Au Sénégal, les nouvelles autorités, élues en mars dernier, lancent une politique mémorielle offensive. Après une commémoration nationale pour les 80 ans du massacre de Thiaroye et un appel à rebaptiser les rues au nom des héros nationaux, le président Bassirou Diomaye Faye a également inauguré, mi-décembre, une statue en l'honneur de Lat Dior, l'une des figures de l'opposition à la pénétration coloniale française, au XIXe siècle.
La statue de Lat Dior, assis sur un cheval et brandissant un fusil, se dresse sur un terreplein, face à l'université de Thiès.
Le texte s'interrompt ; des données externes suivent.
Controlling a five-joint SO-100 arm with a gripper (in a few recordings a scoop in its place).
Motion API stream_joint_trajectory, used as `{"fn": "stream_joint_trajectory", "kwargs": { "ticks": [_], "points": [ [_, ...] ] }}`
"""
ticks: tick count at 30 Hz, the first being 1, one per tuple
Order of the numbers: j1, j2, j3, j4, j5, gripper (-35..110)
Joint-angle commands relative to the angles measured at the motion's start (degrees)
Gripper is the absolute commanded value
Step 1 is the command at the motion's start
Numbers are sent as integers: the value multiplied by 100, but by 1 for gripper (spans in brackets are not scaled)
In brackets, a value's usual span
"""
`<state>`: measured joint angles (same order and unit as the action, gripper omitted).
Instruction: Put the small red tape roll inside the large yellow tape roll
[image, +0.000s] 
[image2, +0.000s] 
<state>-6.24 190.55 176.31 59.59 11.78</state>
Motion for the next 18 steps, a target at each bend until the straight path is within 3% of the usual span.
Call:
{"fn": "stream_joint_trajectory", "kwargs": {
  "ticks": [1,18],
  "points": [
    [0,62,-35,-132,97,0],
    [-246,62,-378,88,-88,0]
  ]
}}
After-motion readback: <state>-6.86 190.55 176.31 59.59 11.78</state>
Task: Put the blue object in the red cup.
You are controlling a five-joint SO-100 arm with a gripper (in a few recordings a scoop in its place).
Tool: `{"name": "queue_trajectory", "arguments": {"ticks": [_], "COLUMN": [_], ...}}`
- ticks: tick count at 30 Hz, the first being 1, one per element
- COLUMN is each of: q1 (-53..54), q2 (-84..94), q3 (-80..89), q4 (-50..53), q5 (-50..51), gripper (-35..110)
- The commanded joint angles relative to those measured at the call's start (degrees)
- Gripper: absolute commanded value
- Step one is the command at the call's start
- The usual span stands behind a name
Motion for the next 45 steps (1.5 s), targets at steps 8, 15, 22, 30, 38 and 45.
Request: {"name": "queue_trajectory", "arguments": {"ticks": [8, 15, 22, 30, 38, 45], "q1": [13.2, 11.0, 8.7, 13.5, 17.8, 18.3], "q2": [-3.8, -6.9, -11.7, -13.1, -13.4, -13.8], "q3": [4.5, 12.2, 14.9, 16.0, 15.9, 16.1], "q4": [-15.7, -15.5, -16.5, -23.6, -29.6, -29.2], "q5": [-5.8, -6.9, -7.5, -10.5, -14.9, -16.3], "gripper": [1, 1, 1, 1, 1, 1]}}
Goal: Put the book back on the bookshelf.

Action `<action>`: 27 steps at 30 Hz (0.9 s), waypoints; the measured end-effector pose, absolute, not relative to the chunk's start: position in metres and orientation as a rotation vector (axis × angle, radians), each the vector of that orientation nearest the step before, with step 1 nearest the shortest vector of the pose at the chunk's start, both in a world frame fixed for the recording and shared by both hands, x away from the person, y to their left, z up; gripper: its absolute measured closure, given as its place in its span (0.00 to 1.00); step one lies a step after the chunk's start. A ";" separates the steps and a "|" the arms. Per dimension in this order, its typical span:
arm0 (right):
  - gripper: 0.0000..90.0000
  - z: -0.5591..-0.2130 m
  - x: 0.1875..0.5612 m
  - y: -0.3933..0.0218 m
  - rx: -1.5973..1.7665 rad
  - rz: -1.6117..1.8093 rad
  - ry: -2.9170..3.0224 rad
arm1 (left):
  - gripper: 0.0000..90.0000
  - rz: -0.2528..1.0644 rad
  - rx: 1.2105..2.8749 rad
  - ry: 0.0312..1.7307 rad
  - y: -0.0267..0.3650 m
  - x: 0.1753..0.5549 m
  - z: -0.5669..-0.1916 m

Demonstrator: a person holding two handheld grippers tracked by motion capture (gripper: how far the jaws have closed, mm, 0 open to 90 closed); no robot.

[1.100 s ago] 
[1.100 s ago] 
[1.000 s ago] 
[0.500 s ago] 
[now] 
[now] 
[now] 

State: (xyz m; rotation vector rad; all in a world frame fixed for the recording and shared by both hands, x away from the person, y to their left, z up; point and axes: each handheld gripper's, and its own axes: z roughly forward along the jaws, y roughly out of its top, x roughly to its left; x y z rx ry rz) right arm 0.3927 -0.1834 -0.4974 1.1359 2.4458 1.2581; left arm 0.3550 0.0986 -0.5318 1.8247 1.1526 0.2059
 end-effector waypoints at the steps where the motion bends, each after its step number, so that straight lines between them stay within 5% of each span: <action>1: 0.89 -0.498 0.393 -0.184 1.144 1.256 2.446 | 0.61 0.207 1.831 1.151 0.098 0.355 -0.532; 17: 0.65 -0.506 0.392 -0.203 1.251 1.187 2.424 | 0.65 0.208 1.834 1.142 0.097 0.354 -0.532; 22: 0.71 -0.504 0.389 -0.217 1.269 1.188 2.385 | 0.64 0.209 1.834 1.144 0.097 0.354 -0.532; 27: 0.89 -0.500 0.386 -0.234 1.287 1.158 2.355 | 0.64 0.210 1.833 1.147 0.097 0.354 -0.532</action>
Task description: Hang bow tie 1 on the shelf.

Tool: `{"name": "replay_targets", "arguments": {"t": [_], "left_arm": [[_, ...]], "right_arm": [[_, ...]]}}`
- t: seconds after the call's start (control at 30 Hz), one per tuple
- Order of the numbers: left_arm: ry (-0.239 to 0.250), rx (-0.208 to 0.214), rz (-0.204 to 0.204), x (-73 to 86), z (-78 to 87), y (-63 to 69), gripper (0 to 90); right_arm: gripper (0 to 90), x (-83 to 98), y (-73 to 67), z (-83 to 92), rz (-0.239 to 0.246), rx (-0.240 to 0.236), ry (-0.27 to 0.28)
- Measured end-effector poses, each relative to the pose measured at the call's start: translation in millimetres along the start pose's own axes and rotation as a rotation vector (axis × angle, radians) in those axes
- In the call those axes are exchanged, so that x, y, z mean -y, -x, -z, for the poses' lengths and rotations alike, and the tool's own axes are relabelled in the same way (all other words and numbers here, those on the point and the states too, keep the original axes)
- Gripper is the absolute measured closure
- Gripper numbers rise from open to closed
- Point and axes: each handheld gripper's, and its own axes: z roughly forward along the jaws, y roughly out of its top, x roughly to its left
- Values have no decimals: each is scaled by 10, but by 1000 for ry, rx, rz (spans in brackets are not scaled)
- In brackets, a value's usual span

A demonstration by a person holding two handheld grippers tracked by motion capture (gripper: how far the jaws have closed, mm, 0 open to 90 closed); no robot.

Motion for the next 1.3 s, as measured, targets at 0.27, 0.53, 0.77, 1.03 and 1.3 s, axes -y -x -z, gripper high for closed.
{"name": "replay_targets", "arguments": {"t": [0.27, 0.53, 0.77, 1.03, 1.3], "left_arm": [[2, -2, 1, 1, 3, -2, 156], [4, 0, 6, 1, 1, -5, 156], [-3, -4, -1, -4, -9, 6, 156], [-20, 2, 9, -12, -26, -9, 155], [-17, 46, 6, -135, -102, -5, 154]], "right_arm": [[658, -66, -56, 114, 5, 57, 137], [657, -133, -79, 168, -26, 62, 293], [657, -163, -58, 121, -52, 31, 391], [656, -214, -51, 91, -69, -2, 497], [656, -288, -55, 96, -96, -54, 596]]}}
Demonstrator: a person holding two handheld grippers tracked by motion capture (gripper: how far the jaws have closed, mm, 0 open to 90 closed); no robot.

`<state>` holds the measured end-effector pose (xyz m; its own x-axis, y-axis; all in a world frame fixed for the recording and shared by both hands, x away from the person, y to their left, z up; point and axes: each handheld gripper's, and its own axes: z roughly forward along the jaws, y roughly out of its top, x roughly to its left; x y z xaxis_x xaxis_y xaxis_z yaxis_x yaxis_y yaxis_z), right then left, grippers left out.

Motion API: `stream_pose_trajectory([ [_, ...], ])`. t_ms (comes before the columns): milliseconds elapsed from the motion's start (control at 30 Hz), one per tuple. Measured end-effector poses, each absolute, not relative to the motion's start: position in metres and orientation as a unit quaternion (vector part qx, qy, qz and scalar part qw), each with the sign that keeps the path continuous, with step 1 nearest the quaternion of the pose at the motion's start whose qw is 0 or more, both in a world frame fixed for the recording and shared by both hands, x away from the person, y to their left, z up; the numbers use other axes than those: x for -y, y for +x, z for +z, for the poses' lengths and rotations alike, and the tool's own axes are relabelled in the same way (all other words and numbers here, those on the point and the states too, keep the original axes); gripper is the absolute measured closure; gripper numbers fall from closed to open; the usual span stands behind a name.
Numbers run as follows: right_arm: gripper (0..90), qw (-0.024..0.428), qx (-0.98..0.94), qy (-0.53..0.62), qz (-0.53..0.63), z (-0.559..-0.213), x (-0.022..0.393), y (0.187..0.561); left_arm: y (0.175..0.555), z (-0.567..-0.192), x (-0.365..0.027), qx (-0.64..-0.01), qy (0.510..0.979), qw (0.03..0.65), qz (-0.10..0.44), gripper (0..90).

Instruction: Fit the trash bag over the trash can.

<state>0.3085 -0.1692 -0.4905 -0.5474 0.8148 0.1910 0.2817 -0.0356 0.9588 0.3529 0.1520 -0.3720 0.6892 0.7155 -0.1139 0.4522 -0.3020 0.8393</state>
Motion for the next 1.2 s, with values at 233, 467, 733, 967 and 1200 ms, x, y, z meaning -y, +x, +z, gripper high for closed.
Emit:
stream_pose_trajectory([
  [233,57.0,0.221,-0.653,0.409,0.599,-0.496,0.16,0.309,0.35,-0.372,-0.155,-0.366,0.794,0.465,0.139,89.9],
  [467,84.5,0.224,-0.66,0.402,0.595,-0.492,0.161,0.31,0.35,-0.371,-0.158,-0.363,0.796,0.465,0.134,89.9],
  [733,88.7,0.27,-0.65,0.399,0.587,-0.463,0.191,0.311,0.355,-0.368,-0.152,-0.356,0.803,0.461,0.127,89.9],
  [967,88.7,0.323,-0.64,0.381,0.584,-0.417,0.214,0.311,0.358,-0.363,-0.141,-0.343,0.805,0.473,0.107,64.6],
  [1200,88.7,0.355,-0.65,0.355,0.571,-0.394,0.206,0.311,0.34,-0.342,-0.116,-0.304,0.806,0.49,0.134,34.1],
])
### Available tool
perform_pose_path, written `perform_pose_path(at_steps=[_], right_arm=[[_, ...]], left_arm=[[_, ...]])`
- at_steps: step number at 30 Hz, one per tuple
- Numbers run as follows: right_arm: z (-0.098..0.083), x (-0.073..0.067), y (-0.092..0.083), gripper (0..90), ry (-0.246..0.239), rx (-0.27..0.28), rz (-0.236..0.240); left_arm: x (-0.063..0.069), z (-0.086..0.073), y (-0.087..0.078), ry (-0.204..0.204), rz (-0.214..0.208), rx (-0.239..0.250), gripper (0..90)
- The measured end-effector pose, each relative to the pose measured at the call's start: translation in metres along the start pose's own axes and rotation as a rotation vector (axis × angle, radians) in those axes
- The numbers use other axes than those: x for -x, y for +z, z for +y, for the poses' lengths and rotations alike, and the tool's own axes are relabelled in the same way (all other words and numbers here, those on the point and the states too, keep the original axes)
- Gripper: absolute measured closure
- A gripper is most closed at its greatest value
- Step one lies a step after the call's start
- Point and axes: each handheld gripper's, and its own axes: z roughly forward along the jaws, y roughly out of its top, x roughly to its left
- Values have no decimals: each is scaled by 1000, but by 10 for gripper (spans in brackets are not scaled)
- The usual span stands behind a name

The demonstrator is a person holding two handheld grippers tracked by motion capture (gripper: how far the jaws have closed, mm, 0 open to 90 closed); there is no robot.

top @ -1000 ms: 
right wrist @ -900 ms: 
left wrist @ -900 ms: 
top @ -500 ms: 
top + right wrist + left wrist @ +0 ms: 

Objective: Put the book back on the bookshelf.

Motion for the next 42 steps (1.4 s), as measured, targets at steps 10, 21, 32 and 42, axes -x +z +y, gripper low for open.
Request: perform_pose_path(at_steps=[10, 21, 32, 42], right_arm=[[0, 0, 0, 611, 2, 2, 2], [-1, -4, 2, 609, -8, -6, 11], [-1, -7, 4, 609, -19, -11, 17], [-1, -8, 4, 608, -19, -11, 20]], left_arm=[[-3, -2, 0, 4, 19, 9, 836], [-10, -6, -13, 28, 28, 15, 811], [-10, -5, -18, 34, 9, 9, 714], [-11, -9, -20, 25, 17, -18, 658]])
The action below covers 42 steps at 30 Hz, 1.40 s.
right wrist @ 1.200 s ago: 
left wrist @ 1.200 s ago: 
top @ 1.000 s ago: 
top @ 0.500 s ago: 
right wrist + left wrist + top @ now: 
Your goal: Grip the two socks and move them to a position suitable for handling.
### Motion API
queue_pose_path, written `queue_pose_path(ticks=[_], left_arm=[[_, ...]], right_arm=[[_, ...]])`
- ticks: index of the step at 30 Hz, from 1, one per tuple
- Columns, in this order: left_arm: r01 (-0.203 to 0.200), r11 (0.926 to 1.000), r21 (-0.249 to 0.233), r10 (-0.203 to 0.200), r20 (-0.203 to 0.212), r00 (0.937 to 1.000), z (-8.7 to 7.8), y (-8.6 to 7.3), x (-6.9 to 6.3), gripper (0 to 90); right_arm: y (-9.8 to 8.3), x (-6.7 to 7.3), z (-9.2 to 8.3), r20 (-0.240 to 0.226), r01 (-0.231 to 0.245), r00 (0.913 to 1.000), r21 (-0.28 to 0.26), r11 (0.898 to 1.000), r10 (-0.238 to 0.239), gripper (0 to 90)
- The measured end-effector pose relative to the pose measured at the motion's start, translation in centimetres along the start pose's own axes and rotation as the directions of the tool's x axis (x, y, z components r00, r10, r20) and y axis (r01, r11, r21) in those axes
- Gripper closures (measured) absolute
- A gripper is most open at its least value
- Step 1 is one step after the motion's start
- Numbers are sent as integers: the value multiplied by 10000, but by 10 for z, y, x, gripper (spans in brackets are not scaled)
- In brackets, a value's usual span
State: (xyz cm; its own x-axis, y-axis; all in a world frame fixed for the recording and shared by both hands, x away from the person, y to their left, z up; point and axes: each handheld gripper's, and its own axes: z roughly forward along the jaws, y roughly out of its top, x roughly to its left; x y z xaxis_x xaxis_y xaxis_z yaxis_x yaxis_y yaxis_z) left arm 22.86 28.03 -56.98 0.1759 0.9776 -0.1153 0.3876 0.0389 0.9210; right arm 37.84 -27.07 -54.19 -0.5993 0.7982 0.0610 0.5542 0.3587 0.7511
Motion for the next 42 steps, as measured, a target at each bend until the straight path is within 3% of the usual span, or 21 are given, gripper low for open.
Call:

Au milieu de la circulation, les jeunes sont nombreux, ce jour-là, à s'arrêter et se prendre en photo, comme Adama Ba, élève en 4e et pas peu fier.
« Lat Dior, c'est notre fierté, car à l'époque des royaumes, il se bat pour l'indépendance du Sénégal », souligne-t-il.
Ibou Ndiaye, étudiant en génie chimie, renchérit : « Cette statue est une bonne chose pour notre histoire. Cela marque un début, car nous avons une génération qui aspire au changement et ce genre de statue montre que nous avons une histoire. »
Né en 1842, Lat Dior, l'un des rois du Cayor, ce royaume situé à l'ouest du Sénégal actuel, est considéré comme l'un des grands opposants à la pénétration coloniale qu'il a combattue pendant 25 ans.
Pour Adja Maïmouna Niang, professeure en Lettres à l'université de Thiès, et membre du comité scientifique de ce projet, cette statue doit servir à démocratiser le savoir : « Cela invite à la recherche et cela invite à savoir qui est derrière cette image de Lat Dior. »
Choisir un symbole de la lutte anti-coloniale était aussi une évidence pour le maire de Thiès, Babacar Diop, afin de combler un manque de figures héroïques auxquelles s'identifier : « Il n'y a plus de colonisation, évidemment, mais la colonialité, comme culture, est toujours là. Aujourd'hui, en Afrique, nous avons engagé une lutte, celle de la seconde émancipation. Regardez les symboles de la résistance africaine, c'est Thomas Sankara, c'est Nelson Mandela, c'est Frantz Fanon et aussi des gens comme Lat Dior qui est l'aspiration à la liberté, à la dignité. »
Après ce bronze à Thiès, réalisé par le sculpteur burkinabè Ky Siriki, d'autres édifices publics et rues, nommés d'après des héros sénégalais, doivent suivre, a promis le chef de l'État, Bassirou Diomaye Faye.
Mise en garde
Pour le professeur d'Histoire à l'université Cheikh Anta Diop de Dakar, Dr Boubacar Niang, cette politique mémorielle revendiquée par les nouvelles autorités, s'inscrit dans une tendance continentale de vouloir réhabiliter des figures du passé pour revendiquer une forme de souveraineté et d'identité nationale. Le professeur Boubacar Niang met aussi en garde contre l'utilisation politique de figures historiques complexes.